Plugging Gaps in Your Search Engine’s Index
It’s a dirty little secret that search engines don’t always index all the content they’re supposed to. The problem isn’t with the software itself. Rather, it’s due to the engine simply not knowing about content areas that exist on a given site. And the engine may not know because it’s likely that you don’t. If your site is actually a large set of subsites—typical of many enterprise-scale Web environments—then it’s simply hard to know what content is out there.
One solution is to analyze your top queries with zero results. Of those, identify which aren’t retrieving results because there simply is no content to match searchers’ needs.
Then look at those queries as a group. First, are you surprised by what you find? Do you see any patterns, anything in common at all? Would you have expected there to be content to match those queries? If so, who would have created it, and in what unit would they likely work?
You’re mostly there, Holmes; now go talk to someone in that part of your organization. Find out if there is, indeed, content that needs to be crawled in order to match these null queries (and if not, to make a gentle recommendation that it should be created).
Making Query Entry Easier by Fixing “the Box”
Most sites these days happily sport “the box,” a simple text-entry box (and an accompanying “search” button) that persists on every page in a fixed position (see Figure 1). It’s a life preserver of sorts—searchers know exactly where to look for it when they need to execute a search, and it works the same way wherever they find it.

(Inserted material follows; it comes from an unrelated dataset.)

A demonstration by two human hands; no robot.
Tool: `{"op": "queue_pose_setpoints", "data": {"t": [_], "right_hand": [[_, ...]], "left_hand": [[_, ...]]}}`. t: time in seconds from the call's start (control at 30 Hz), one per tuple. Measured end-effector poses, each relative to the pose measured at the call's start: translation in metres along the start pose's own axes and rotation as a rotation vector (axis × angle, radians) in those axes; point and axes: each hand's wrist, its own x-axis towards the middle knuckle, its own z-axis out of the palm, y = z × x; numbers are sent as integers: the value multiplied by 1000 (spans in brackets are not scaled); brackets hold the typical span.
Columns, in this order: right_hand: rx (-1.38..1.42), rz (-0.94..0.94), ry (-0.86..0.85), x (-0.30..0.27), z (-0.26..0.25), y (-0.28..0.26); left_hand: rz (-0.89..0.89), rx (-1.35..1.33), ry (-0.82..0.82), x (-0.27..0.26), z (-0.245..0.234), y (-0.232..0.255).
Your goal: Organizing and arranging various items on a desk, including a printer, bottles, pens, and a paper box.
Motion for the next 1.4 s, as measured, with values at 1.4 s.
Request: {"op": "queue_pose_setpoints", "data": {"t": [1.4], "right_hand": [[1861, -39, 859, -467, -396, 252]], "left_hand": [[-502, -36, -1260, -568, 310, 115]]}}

If you have “the box” in place throughout your site, congratulations! But have you considered how wide it should be? It had better be wide enough to accommodate the majority of your queries. SSA will help you figure out how long your queries typically run, so you can plan your design of the text-entry box accordingly.
In this example, I analyzed AIGA’s top 500 unique queries for a specific month—these accounted for exactly 37% of all search activity (see Figure 2). I used Microsoft’s “LEN” function to count the number of characters in each query and then calculated the queries’ mean and median lengths (10.648 and 10, respectively).
After I sorted by query length, you can see that the maximum length among these 500 queries was 62 characters, but that is something of an outlier; the next longest was 36, then 28, and then it flattened out (apparently, Zipf is everywhere), as shown in Figure 3.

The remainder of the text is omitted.